И тогда дурнота стала затихать, оставив усталость, слипающиеся глаза, изнемогли уже не только конечности, но и кожа, кости; в единый миг руки, ноги, костяк — все обмякло, стало невесомым, не это ли называется «невесомостью»? Я очутился в невесомости? — пытался понять Цао Цяньли. Он ощущал смутную тревогу, пекло затылок, словно поджаривали на огне. Трава опять изменила цвет, казалась какой-то фальшивой. Как дешевая декорация на сцене. До чего противные испарения, парит так, что невозможно вздохнуть. На лбу выступили бусинки пота, ветер холодил, по позвоночнику пробегал озноб, спина ссутулилась, в носу засвербило, правда, до чиха не дошло, а потом — то ли от холода, то ли от жары — бросило в дрожь.

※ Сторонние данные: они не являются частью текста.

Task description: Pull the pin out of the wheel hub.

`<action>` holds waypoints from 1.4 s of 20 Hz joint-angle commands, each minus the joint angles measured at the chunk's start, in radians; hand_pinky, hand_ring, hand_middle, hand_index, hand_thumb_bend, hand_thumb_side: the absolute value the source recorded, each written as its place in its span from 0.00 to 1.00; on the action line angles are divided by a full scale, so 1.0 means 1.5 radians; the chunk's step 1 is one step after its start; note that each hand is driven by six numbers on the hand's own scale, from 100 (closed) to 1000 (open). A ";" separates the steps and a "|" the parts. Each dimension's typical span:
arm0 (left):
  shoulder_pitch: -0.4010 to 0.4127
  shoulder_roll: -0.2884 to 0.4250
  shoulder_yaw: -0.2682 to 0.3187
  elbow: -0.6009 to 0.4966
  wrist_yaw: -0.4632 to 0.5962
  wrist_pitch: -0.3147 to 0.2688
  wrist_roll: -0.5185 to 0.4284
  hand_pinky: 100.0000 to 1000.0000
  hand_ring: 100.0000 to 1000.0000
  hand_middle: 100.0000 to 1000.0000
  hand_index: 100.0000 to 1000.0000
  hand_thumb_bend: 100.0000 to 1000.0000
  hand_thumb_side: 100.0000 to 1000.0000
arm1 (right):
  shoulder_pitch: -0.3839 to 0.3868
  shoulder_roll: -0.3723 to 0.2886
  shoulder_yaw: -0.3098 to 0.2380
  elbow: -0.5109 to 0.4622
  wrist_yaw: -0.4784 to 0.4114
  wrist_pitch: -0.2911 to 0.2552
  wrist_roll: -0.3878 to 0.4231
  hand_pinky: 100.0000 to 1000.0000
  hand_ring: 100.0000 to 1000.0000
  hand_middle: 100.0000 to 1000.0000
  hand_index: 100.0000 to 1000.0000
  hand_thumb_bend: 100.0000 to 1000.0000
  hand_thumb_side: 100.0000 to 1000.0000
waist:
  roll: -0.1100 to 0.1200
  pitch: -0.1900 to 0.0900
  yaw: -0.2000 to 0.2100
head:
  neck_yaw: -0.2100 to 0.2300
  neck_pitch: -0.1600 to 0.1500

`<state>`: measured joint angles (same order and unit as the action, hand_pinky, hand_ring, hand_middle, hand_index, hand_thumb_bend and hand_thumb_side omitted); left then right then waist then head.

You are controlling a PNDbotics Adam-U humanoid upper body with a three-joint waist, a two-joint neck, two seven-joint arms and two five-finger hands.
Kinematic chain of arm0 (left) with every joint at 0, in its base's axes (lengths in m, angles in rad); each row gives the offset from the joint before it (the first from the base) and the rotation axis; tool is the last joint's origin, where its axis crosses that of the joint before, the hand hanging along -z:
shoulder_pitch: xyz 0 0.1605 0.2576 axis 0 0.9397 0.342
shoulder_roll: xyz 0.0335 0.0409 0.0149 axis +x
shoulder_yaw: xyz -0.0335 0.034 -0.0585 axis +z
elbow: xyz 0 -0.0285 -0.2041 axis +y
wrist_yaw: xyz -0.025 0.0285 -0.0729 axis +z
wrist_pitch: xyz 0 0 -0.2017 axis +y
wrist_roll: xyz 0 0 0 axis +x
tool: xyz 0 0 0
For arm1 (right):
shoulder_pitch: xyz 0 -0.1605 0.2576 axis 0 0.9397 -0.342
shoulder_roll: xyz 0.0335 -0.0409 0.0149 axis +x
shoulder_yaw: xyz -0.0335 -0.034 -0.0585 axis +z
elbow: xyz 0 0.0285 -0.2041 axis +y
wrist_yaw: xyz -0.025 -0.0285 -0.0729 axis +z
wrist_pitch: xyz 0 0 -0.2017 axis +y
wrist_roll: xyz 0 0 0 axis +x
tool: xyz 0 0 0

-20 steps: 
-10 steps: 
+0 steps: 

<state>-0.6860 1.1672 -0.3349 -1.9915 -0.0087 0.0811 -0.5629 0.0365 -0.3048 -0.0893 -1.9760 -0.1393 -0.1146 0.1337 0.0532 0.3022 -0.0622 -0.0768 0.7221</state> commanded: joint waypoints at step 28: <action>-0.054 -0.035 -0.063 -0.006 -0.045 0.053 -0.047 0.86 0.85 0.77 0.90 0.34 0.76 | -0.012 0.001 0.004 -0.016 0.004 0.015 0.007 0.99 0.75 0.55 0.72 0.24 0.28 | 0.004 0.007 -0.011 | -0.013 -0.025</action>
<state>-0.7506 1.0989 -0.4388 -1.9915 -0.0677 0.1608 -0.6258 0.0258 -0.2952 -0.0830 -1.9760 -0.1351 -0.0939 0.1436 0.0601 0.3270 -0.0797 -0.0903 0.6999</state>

О, эти давно ушедшие лета юности, когда каждый порыв ветерка ласкает тебя, каждая капля увлажняет, каждый клочок облачка навевает грезы, каждая вершина пробуждает силы. Когда любая песня исторгает у тебя слезы, любой красный флаг вызывает бурю чувств, любой боевой сигнал поднимает, любого человека ты ощущаешь родным, любимым и всякий день, всякий миг воспринимаешь как светлый, ликующий праздник!


Миновали волны голода и насыщения, насыщения и голода, невесомости и перегрузки, перегрузки и невесомости, прошло время — полчаса или полстолетия, — и упорнейшая старая коняга доставила его, наконец, к местечку, именуемому «одинокой сосной». Среди хаоса камней на голой — без земли, без воды, без какой-либо растительности — вершине вдруг поднялась сосна. Сколько лет она тут существовала, никто не знал, но была она чахлая и искривленная, сирая и бесприютная. Такая крошечная, что издали вы принимали ее за саженец, но приблизившись, видели высохшую кору и перекрученный ствол: отчаянность ее существования на иссушенных скалах пробивалась во всем. Порой, приближаясь к этому маленькому старичку, Цао Цяньли не в силах был сдержать слез подступавшего волнения. Порой к нему приходило ощущение, что дерево, вознесенное в такую вышину, единственное во всей округе, должно быть существом надменным, презирающим толпу. Но, во всяком случае, это была природная путевая вешка, и по сосне всегда можно было еще издали определить направление к пастбищу. Как раз у подножия этой скалы и стояла одинокая казахская юрта, где жили двое бездетных стариков, выхаживая больных и слабых ягнят, но главное — давая приют чабанам из производственной бригады. Как увидел Цао Цяньли эту одинокую сосну и одинокую юрту, так гора с плеч свалилась. «Добрался, наконец», — глубоко вздохнул он.